### COLLECTED MATERIAL
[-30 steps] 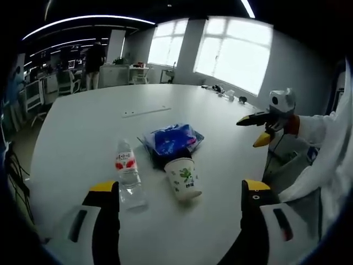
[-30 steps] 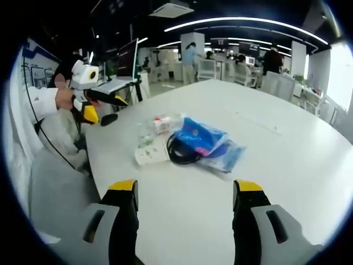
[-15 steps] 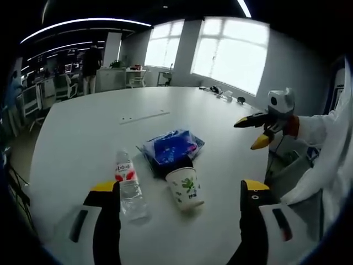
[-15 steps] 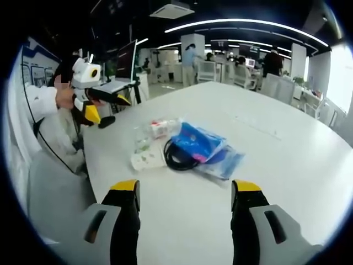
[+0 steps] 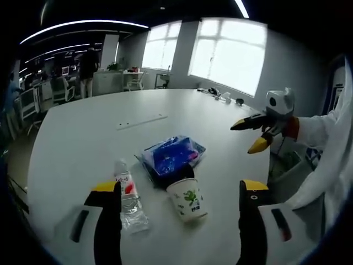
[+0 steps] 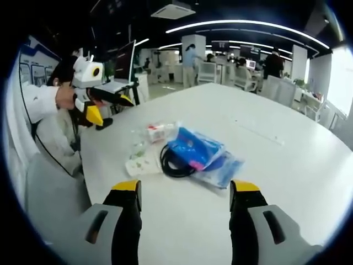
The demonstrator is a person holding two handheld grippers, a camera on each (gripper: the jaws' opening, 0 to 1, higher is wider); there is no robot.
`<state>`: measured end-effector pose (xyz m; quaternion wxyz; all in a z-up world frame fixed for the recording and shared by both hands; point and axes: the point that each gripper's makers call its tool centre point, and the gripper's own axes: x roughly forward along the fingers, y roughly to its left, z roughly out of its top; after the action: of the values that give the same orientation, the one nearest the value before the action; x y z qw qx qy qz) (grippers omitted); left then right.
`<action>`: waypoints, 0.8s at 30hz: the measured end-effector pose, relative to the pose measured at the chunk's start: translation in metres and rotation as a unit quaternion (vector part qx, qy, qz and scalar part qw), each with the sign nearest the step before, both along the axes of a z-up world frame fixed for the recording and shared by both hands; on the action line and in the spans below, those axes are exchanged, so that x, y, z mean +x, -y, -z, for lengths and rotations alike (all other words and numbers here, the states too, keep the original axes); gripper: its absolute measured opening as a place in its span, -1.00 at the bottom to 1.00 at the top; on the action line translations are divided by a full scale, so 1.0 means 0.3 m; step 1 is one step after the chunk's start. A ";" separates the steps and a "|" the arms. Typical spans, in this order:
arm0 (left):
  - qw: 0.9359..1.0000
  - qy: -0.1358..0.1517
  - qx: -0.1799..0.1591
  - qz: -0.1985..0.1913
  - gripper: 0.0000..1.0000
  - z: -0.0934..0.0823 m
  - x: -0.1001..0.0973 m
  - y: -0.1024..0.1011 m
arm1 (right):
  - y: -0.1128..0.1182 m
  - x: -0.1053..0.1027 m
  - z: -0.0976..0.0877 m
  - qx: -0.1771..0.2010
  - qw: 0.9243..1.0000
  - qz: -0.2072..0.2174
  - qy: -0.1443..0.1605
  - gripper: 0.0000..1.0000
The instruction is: Arrange the tabletop items into an orderly group along one side of the table until the central work area is clear of visible clutter.
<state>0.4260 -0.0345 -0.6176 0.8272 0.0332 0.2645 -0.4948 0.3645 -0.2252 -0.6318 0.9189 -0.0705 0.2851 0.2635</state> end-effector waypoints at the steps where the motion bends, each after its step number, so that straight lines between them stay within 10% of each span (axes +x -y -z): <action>1: 1.000 0.000 0.001 0.000 0.80 0.000 0.002 0.002 | 0.000 0.002 0.000 0.000 1.000 0.000 0.000 0.26; 24: 1.000 0.008 -0.008 0.007 0.71 0.010 0.115 0.093 | -0.004 0.146 0.008 0.002 1.000 0.017 0.006 0.14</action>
<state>0.4605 -0.0624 -0.6206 0.8259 0.0320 0.2535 -0.5025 0.4084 -0.2241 -0.6342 0.9250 -0.0653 0.2805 0.2477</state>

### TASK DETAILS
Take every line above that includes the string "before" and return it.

### WRITTEN RESPONSE
`<state>`: measured end-effector pose (xyz m; quaternion wxyz; all in a z-up world frame fixed for the recording and shared by both hands; point and axes: the point that each gripper's makers call its tool centre point, and the gripper's own axes: x roughly forward along the fingers, y roughly to its left, z roughly out of its top; after the action: of the values that give the same orientation, the one nearest the value before the action; x y z qw qx qy qz) (grippers omitted); left then right.
`<action>`: waypoints, 0.8s at 30hz: the measured end-effector pose, relative to the pose measured at the chunk's start: translation in metres and rotation as a unit quaternion (vector part qx, qy, qz and scalar part qw), each with the sign nearest the step before, both along the axes of a z-up world frame fixed for the recording and shared by both hands; on the action line and in the spans below, those axes are exchanged, so that x, y, z mean +x, -y, -z, for lengths and rotations alike (all other words and numbers here, the states too, keep the original axes); gripper: its absolute measured opening as a place in its span, -1.00 at the bottom to 1.00 at the top; on the action line translations are divided by a full scale, so 1.0 means 0.3 m; step 1 is one step after the chunk's start. A ";" separates the steps and a "|" the arms. Typical spans, in this order:

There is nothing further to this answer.